Ale Resnik is the co-founder and CEO of Belong, a fast‑growing U.S. home‑rental platform that is reshaping how Americans rent and manage homes. Based in Miami, Florida, and with roots in the San Francisco Bay Area, Belong is building what Resnik describes as a connected long‑term residential network, designed to make renting feel more stable and human‑centered. His background in startups and operations has helped turn Belong into a practical alternative to traditional property‑management companies, especially for homeowners and renters in high‑cost U.S. markets.
Who Ale Resnik is
Ale Resnik is an Argentine entrepreneur with a track record of building consumer‑facing startups that scale across multiple countries. Before Belong, he served as Entrepreneur in Residence at Andreessen Horowitz and MIT, working closely with venture‑backed founders and deep‑tech teams. Earlier in his career, he founded Global Vitamins LTD, turning it into a European‑scale business with more than 150,000 recurring customers and roughly 10 million dollars in annual recurring revenue across six markets. He also co-founded and served as CEO of Beepi, a peer‑to‑peer used‑car marketplace, which sharpened his instincts for matching consumers with assets in a trustworthy, tech‑enabled way, skills that later fed directly into Belong’s model.
Now, as CEO of Belong, Resnik is using his experience to build a platform for long‑term home renting in the United States. The company’s mission is to create authentic belonging experiences, empowering residents to become homeowners and homeowners to be financially free.
The Belong company story
Belong, founded in the late 2010s, is headquartered in Miami, Florida, with a growing presence in several U.S. housing markets. The platform is built around long‑term residential rentals, not short‑term vacation stays, and aims to simplify traditional property management with a tech‑driven, service‑heavy model. Instead of just listing a home and collecting rent, Belong handles tenant screening, lease management, repairs, maintenance, and day‑to‑day communication, taking a portion of the monthly rent in exchange for full‑service management.

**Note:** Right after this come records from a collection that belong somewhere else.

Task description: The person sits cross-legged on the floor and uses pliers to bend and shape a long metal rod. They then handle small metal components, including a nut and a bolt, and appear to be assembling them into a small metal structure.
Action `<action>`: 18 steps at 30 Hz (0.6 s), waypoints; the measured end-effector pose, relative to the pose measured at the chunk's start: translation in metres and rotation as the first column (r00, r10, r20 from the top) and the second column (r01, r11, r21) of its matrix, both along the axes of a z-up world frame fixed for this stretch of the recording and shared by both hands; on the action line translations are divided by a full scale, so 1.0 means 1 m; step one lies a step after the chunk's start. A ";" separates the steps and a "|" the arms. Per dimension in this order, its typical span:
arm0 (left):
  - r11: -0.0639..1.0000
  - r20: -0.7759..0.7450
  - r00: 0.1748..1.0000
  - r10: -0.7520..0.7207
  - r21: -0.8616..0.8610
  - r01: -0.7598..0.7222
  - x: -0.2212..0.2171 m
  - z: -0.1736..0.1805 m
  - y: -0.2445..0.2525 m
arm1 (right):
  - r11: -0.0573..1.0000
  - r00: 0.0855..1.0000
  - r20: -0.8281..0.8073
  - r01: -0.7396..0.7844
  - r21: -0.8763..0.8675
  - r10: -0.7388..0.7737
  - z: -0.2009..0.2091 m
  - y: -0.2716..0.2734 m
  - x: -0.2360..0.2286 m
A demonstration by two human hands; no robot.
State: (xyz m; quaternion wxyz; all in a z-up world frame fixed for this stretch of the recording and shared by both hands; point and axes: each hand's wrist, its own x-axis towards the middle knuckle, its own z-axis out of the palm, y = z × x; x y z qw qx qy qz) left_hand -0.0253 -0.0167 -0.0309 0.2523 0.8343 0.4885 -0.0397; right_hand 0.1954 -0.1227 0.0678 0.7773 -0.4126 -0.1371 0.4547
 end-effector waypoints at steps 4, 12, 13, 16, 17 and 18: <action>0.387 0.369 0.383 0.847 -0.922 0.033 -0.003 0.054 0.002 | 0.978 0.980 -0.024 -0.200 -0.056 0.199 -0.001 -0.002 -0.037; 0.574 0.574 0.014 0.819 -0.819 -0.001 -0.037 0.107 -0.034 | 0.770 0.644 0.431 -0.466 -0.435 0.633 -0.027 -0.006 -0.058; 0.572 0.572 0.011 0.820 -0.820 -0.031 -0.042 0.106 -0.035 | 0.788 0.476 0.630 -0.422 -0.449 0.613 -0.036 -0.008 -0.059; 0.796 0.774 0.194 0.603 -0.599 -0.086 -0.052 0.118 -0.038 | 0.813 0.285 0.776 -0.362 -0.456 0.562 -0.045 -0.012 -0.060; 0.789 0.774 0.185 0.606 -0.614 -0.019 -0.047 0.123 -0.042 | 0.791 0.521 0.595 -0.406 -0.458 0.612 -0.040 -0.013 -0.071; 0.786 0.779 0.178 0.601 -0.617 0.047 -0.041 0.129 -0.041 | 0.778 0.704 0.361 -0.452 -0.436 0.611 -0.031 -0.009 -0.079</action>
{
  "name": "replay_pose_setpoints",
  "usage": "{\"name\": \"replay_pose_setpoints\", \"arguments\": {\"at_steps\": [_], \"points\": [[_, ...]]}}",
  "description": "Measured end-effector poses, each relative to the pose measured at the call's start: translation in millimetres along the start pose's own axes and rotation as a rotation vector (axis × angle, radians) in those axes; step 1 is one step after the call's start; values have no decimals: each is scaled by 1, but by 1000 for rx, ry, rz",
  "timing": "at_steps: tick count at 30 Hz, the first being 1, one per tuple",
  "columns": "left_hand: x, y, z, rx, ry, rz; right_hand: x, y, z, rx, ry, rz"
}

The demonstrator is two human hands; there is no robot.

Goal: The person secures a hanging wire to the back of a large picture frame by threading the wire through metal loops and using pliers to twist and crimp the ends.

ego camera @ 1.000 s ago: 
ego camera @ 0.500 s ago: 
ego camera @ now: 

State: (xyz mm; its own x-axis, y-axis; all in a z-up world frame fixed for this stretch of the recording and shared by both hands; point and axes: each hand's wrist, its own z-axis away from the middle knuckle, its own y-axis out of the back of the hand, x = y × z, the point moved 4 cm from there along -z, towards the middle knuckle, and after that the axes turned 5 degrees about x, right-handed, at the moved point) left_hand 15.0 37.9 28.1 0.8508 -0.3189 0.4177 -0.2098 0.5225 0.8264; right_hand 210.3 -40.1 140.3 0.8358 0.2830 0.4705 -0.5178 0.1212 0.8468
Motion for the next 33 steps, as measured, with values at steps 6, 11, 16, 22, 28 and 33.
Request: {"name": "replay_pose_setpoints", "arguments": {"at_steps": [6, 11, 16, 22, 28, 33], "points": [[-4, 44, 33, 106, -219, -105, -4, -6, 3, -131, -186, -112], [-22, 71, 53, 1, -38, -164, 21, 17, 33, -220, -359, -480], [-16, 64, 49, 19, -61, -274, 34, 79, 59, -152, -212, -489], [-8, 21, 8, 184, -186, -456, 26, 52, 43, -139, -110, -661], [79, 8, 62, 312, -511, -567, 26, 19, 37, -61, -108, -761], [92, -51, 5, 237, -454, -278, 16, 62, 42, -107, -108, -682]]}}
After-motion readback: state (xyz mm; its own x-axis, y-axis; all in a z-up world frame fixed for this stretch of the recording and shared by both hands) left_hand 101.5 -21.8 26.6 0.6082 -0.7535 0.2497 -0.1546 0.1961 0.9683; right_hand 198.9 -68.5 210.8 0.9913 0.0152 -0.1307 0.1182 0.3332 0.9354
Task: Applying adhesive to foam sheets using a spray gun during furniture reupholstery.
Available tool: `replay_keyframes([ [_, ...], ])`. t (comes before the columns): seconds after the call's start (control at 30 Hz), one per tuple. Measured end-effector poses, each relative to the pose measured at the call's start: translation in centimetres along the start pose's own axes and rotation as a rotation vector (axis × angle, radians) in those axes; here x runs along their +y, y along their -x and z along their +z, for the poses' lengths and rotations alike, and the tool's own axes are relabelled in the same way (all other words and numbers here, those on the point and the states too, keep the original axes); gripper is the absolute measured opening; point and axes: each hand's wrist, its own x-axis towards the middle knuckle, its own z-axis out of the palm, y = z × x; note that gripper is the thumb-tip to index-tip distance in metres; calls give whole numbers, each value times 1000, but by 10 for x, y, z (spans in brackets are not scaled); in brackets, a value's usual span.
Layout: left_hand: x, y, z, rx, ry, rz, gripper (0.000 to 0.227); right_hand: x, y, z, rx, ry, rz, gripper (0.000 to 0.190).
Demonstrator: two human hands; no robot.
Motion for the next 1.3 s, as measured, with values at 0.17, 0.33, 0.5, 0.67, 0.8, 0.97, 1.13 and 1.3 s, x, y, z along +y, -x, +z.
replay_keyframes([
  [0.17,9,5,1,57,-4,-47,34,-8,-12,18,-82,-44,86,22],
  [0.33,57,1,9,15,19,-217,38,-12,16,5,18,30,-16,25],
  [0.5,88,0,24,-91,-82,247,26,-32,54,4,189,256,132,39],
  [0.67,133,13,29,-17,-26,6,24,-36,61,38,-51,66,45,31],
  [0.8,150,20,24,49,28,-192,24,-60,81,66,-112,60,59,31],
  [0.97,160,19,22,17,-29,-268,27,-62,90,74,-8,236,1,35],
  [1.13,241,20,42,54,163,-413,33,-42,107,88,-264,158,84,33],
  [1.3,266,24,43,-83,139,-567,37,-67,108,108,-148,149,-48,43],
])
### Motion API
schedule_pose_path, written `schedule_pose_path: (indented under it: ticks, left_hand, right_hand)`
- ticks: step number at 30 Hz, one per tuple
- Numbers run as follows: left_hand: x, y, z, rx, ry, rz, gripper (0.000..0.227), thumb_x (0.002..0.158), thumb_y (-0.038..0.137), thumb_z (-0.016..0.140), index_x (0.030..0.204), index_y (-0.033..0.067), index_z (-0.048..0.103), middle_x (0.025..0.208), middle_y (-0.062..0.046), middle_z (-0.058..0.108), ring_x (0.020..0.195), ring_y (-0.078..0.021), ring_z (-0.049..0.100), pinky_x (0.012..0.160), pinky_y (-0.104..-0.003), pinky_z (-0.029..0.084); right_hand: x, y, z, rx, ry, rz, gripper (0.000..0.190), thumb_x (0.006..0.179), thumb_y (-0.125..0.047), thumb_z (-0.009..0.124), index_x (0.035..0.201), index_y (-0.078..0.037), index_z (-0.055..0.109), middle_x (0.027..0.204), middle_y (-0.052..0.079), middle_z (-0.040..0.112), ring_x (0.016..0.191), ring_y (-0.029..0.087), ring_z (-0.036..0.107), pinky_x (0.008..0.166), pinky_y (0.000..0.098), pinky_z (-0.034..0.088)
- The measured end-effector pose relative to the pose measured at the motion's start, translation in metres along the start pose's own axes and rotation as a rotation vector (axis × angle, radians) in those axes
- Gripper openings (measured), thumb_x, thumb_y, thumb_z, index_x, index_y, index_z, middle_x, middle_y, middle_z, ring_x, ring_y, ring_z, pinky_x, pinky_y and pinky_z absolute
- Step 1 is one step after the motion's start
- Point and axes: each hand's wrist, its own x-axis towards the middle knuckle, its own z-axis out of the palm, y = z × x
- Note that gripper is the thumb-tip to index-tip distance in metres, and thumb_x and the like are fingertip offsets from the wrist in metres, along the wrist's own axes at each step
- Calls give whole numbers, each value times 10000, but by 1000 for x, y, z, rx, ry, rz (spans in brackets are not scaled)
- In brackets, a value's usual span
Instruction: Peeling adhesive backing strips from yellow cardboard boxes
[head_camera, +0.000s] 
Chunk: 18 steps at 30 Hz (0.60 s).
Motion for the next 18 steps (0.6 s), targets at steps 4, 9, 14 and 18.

Belong’s investors include major U.S. venture firms such as Andreessen Horowitz, Battery Ventures, Fifth Wall, and Notable Capital, which have helped fund expansion and the development of tools that improve decision‑making and service quality. The company now manages homes and residents across multiple states and continues to add new regions each year, including a 2024 expansion into 18 new regions designed to meet demand in more cities and suburbs.
How Ale leads the company
As CEO, Ale Resnik leans heavily on operational excellence and data‑driven thinking to keep Belong running efficiently at scale. In public communications, he emphasizes metrics such as service response times, repair completion rates, and tenant satisfaction scores, using those numbers to guide product decisions and staffing levels. This approach helps avoid the delays, miscommunication, and inconsistent standards that often plague fragmented property‑management operations.
Resnik places a strong emphasis on simplifying the homeowner and resident experience through intuitive dashboards, clear pricing models, and fast onboarding. By offering service guarantees and transparent budgets, Belong reduces the burden on homeowners so they can focus on their lives while the platform handles logistics. This blend of service‑operations discipline and tech‑forward thinking shapes how the company structures its teams and tools.
Practical impact in the U.S. market
Under Resnik’s leadership, Belong has become a visible alternative to traditional property‑management logic in the United States. By focusing on long‑term rentals and taking on the full burden of property management, Belong frees up individual homeowners to treat real estate as a more hands-off income stream, especially in high‑cost areas where many people own homes but do not want to become full‑time landlords.
Residents benefit from longer‑term, more stable leases, professional maintenance, and a structured platform that takes responsibility for repairs and day‑to‑day issues. Belong’s technology helps make workflows such as onboarding homes, coordinating repairs, and resolving tenant issues more predictable, which reduces surprises and shortens wait times for both owners and renters.
Ale’s personal approach
While comfortable with metrics and funding, Resnik consistently ties his messaging back to personal stories and human‑scale outcomes. He often talks about “belonging,” “home,” and “financial freedom,” ideas that resonate with Americans who are navigating rising rents and a complex housing market. His tone is straightforward and approachable, which helps position Belong as a company that understands the stress of moving, negotiating leases, and managing a rental property.
Resnik is also transparent about trade‑offs and limitations, framing Belong as a system that is constantly iterating to improve reliability, speed, and service quality. This pragmatic honesty, combined with a focus on collaboration and accountability within the Belong team, reinforces a people‑first culture that shows up in how the company interacts with homeowners, residents, and employees.